Hachette UK acquired Laurence King Publishing, original publisher of adult colouring book author and illustrator Johanna Basford, in August 2020.

Corporate affairs
Hachette has its headquarters in the Beaugrenelle district in the 15th arrondissement of Paris.

Hachette's head office previously occupied a building at the intersection of the Boulevards Saint-Germain and Saint-Michel in the Saint-Germain-des-Prés area. It later moved to its current location.

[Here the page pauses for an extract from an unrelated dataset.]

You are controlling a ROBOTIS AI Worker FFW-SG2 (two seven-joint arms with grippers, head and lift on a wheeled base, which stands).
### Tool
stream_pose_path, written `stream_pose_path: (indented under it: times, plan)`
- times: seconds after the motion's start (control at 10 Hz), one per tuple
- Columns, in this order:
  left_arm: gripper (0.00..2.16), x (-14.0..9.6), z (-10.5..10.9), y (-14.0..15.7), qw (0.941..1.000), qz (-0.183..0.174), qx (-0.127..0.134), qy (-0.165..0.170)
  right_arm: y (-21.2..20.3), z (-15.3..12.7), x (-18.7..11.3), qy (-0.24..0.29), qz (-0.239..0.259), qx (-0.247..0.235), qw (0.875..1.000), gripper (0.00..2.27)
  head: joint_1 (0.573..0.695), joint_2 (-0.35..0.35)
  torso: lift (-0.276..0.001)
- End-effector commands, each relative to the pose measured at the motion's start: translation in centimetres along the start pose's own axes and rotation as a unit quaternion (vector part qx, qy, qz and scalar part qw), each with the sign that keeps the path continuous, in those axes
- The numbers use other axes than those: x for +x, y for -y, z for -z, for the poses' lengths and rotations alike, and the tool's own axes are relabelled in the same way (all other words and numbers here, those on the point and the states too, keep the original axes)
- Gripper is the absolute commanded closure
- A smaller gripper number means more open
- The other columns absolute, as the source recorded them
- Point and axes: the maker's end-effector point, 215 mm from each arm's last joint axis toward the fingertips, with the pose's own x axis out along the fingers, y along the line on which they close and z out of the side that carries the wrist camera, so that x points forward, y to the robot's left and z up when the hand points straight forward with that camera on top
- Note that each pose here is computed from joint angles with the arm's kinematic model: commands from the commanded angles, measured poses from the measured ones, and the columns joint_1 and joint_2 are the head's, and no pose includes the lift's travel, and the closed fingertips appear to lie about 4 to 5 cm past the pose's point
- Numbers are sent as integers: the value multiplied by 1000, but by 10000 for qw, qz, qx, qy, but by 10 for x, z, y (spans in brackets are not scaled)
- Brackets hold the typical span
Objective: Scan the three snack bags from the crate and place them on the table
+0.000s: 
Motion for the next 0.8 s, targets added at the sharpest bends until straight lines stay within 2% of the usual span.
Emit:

In June 2014, the company's U.S. affiliate in conjunction with Perseus Books Group, and Ingram Content Group, announced a three-way deal whereby Hachette would buy Perseus and then sell the company's client services businesses to Ingram. Financial details of the deal were not disclosed. However, in August 2014, the deal was called off because Hachette and the other parties involved decided the deal was too complicated. The deal eventually went through in April 2016 with Perseus's publishing assets and imprints going to Hachette, and distribution assets to Ingram.

Company structure
Hachette Livre is involved in three core businesses: publishing, partworks and distribution.

Publishing
Hachette Livre has book publishing operations in their native France, as well as in Spain, Latin and North America (the former mostly in Mexico), the United Kingdom, the Republic of Ireland, Russia, Australia, New Zealand, India, China, the Arab world (mostly in Lebanon and Morocco) and Francophone sub-saharan Africa.

Partworks
Hachette distributes partworks to France, Belgium, Switzerland, Canada, Spain, Portugal, Brazil, Argentina, Uruguay, Ecuador, Chile, Colombia, Mexico, Peru, the United Kingdom, the Republic of Ireland, Australia, New Zealand, South Africa, Italy, Greece, Germany, Austria, Poland, Japan, Taiwan, Hong Kong, Russia, the Czech Republic, Romania, Slovakia, Belarus, Croatia, Hungary and Bulgaria.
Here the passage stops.